Release notes

Imply 3.3.3 includes the following packages:

Pivot evaluation

The Imply download includes a 30-day evaluation license of Pivot. Full licenses are included with Imply subscriptions. Contact us to learn more!

Druid highlights

New features

Join support

Join is a key operation in data analytics. Prior to 0.18.0, Druid supported some join-related features, such as Lookups or semi-joins in SQL. However, the use cases for those features were pretty limited and, for other join use cases, users had to denormalize their datasources when they ingest data instead of joining them at query time, which could result in exploding data volume and long ingestion time.

Druid 0.18.0 supports real joins for the first time in its history. Druid supports INNER, LEFT, and CROSS joins for now. For native queries, the new join datasource has been introduced to represent a join of two datasources. Currently, only the left-deep join is allowed. This means that only a table or another join datasource is allowed for the left datasource.
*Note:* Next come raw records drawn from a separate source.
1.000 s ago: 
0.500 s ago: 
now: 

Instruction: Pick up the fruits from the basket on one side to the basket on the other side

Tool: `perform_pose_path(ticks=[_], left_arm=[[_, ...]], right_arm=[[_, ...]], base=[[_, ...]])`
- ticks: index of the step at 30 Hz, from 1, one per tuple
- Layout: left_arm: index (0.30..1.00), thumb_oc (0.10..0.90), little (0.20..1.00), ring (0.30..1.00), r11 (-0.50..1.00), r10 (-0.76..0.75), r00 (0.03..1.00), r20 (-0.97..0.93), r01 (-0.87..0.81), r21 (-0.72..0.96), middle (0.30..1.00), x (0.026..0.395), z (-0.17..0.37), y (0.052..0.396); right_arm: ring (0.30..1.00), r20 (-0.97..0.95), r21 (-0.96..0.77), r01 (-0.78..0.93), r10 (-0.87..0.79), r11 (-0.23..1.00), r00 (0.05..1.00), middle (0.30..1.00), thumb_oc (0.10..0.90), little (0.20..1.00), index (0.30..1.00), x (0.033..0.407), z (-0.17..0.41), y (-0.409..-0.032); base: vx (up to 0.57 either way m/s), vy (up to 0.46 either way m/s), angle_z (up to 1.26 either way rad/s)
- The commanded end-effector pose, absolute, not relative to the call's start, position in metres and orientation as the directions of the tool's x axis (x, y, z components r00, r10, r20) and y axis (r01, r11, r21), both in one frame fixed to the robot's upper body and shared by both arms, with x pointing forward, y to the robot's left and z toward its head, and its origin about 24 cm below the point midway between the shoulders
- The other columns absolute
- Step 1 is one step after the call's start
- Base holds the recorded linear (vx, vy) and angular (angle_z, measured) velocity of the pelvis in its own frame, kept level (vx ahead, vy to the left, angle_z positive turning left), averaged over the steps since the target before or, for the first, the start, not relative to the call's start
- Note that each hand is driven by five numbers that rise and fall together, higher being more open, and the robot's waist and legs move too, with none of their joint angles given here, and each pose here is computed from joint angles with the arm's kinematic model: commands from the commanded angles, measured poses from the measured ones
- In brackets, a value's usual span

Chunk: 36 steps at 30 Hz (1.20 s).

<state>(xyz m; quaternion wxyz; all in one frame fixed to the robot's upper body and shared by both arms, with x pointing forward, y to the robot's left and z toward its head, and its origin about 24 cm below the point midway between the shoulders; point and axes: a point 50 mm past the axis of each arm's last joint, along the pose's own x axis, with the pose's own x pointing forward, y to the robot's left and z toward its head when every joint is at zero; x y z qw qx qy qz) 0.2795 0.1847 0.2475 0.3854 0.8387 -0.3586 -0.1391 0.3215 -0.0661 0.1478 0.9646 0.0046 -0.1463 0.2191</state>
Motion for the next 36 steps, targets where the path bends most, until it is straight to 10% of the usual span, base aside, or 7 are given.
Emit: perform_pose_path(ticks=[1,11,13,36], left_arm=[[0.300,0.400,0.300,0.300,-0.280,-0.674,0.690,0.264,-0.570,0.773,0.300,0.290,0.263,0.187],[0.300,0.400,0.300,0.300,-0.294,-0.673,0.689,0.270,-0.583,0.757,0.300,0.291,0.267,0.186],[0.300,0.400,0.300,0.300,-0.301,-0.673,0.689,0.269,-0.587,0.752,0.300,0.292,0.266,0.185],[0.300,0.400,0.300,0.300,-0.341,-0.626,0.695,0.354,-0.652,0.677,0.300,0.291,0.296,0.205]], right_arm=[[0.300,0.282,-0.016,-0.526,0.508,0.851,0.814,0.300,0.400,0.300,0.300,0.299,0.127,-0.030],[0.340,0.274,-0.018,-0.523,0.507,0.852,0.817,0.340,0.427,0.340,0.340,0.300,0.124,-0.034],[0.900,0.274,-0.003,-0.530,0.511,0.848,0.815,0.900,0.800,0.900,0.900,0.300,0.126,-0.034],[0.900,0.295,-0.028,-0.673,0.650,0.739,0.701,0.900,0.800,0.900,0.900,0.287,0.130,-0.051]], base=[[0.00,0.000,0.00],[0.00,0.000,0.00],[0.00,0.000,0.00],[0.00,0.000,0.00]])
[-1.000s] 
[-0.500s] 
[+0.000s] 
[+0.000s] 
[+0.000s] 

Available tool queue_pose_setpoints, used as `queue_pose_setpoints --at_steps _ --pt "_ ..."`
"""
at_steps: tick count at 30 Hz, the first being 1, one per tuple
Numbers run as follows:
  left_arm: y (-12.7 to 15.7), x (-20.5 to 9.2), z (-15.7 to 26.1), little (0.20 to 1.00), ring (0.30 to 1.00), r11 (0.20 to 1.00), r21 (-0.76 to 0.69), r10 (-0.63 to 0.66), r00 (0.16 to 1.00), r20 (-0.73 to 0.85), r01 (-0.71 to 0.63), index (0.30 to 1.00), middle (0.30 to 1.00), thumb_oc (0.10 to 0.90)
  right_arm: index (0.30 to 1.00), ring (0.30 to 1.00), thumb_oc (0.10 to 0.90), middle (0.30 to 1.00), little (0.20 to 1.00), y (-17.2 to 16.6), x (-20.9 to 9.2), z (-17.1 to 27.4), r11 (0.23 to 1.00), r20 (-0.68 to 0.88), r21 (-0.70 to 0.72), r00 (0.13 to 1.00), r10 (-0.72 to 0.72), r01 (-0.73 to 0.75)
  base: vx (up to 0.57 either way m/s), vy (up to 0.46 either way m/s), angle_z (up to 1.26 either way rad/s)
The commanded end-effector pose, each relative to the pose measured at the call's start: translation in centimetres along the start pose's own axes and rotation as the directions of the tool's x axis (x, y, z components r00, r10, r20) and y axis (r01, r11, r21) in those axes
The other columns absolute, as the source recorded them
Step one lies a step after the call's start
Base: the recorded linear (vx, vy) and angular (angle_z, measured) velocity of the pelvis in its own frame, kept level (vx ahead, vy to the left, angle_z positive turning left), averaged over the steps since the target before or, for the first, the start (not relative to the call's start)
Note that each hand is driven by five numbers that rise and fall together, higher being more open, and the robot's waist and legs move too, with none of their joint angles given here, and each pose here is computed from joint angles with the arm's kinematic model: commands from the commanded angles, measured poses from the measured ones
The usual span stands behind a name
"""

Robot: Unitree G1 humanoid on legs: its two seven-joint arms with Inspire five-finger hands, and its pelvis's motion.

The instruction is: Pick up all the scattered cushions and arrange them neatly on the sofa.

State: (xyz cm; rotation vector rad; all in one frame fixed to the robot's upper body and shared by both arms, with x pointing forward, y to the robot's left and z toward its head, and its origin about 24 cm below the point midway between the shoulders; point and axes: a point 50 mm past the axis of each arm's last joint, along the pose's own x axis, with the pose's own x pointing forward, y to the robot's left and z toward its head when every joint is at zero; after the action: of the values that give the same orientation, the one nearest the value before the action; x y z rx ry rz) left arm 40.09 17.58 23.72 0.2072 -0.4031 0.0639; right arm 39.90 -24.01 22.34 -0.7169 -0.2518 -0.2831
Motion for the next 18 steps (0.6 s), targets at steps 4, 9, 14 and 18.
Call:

For the right datasource, lookup, inline, or query datasources are allowed. Note that join of Druid datasources is not supported yet. There should be only one table datasource in the same join query.

Druid SQL also supports joins. Under the covers, SQL join queries are translated into one or several native queries that include join datasources.

When a join query is issued, the Broker first evaluates all datasources except for the primary datasource, which is the only table datasource in the query. The evaluation can include executing subqueries for query datasources. Once the Broker evaluates all non-primary datasources, it replaces them with inline datasources and sends the rewritten query to data nodes. (See Query inlining in Brokers below for more details.) Data nodes use the hash join to process join queries. They build a hash table for each non-primary leaf datasource unless it already exists.

Note that only lookup datasource has a pre-built hash table for now. As a result, the join could be sub-optimized in terms of performance for any other datasource types.

For more information, see Joins in the Druid docs.

Query laning and prioritization

When you run multiple queries of heterogenous workloads at a time, you may sometimes want to control the resource commitment for a query based on its priority. For example, you would want to limit the resources assigned to less important queries, so that important queries can be executed in time without being disrupted by less important ones.

Query laning allows you to control capacity utilization for heterogeneous query workloads. With laning, the broker examines and classifies a query for the purpose of assigning it to a 'lane'. Lanes have capacity limits, enforced by the Broker, that can be used to ensure sufficient resources are available for other lanes or for interactive queries (with no lane), or to limit overall throughput for queries within the lane.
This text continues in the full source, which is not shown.